Just like we are the only G7 without high speed rail. Canada lags behind on everything.

[–] 9488fcea02a9@sh.itjust.works 6 points 2 days ago

Canada lags behind in everything because our only bar is "slightly better than the USA"

our healthcare lags, but its slightly better than the US

Education lags, but still slightly better than the US (is it?)

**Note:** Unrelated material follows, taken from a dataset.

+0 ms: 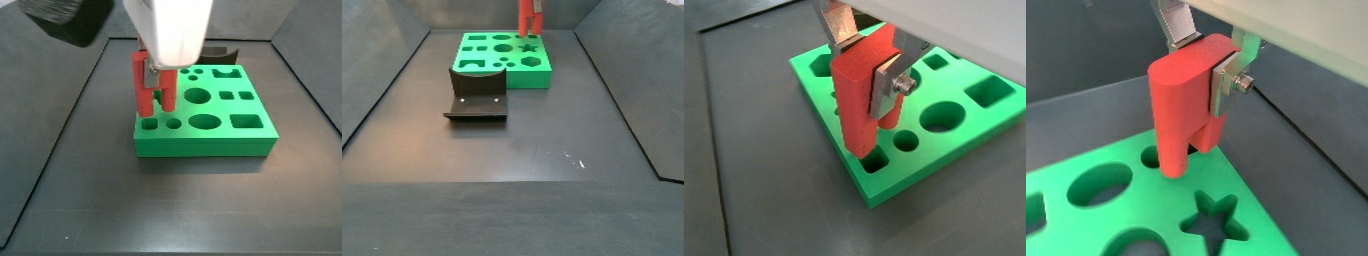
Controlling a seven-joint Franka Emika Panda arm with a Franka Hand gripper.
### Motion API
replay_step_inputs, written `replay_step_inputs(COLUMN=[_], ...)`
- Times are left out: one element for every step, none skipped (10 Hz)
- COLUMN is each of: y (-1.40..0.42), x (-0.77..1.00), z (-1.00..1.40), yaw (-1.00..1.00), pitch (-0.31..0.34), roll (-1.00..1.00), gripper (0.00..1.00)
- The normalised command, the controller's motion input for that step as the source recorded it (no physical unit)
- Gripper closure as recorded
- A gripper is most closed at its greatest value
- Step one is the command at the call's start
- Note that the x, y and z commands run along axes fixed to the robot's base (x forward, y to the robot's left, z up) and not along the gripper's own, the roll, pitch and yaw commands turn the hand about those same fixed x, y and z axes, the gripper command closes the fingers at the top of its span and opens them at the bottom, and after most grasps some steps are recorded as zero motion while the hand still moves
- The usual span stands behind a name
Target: Insert the square-circle object.
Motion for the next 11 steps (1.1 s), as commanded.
replay_step_inputs(y=[-0.12,-0.19,-0.24,0.00,0.01,-0.06,0.00,0.00,0.05,0.02,0.00], x=[0.01,0.01,0.00,-0.17,0.00,0.39,0.52,0.55,0.36,0.32,0.24], z=[0.00,-0.06,-0.09,0.00,0.00,-0.35,-0.33,-0.20,-0.19,-0.23,-0.33], yaw=[-0.98,-0.95,-0.92,0.00,0.00,-0.15,-0.33,-0.34,-0.23,-0.16,-0.14], pitch=[-0.004,0.000,-0.004,0.000,0.000,0.084,0.089,0.111,0.077,0.051,0.000], roll=[-0.07,-0.03,-0.02,0.00,-0.01,0.09,0.02,0.00,0.00,0.00,-0.08], gripper=[1.00,1.00,1.00,1.00,1.00,1.00,1.00,1.00,1.00,1.00,1.00])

We lag behind in resisting populism and facism, but slightly better than the US

The list goes on...

[–] IrateAnteater@sh.itjust.works 5 points 3 days ago (1 children)

Where does the US have high speed rail?

[–] Lemmyoutofhere@lemmy.ca 6 points 3 days ago (2 children)

“High-speed rail (HSR) in the US is currently dominated by Amtrak's Acela (150–160 mph) in the Northeast Corridor, with major projects underway to bring 200+ mph service to the West, including Brightline West (Las Vegas–LA, 2028) and California High-Speed Rail. These initiatives aim to connect city pairs in under 3 hours, offering alternatives to regional flights”

https://en.wikipedia.org/wiki/High-speed_rail_in_the_United_States

[–] SaveTheTuaHawk@lemmy.ca 2 points 3 days ago* (last edited 3 days ago)

LOL. The LA-SF high speed rail has already spent $14B and not laid a single track.

The Toronto-Ottawa rail would be built by the same three contractors that ballooned the Eglinton LRT from $9B to $12B and delivered years late. That was for 20km. Now we want to try 450km??

Estimates now are $90B , so we can safely double that, if it ever gets finished in our lifetimes, while ON land owners corrupt with Dougie and Mark sell us the land at hyper-inflated prices. All for a rail line no one will actually use.

We can already do that distance with electric planes.

We could have overhead wire electric extended buses do the route on current highways on dedicated lanes at high speed, for a tiny fraction of the cost and time, but who gets rich off that?

In reality it's Detroit/Windsor to Quebec City. That's an extra 4million people living in the Detroit area, making the train even more valuable and used.

[–] SaveTheTuaHawk@lemmy.ca -5 points 3 days ago (1 children)

Just like we are the only G7 without high speed rail.

We are the largest and least populated in the G7. We are also the coldest with most severe winters.

Makes little sense to use a high speed rail to connect cities with poor transit. Exactly who will use these rails? Tourists?

[–] NotSteve_@lemmy.ca 21 points 3 days ago (1 children)

A vast majority of Canadians live in the Windsor-Quebec City coridor. With high quality and affordable HSR, I could travel from my home in Ottawa to any city inbetween for a show, job, whatever and be able to sleep in my own bed that night. Maybe you actually enjoy driving 6-10 hours to the nearest other city but I can assure you that most of Canada would prefer to take a 1-2 hour long train ride where you can sit back and turn your brain off instead of staring at the bumper of the person ahead of you for hours

And Canada is a massive country, yeah, but where does our population mainly live? If you just focus on our main population centres then it's easy to connect us all. Nobody's asking for a rail link to far northern Nunavut.

NOT TO MENTION the fact that we managed to connect the entirety of Canada by rail a century ago with far less advanced technology

[–] SaveTheTuaHawk@lemmy.ca 0 points 2 days ago

I would argue Ontario needs better GO and local transit service before we spend >$100B on a pork barrel project that will link up cities with little/no transit.

And good luck in Winter.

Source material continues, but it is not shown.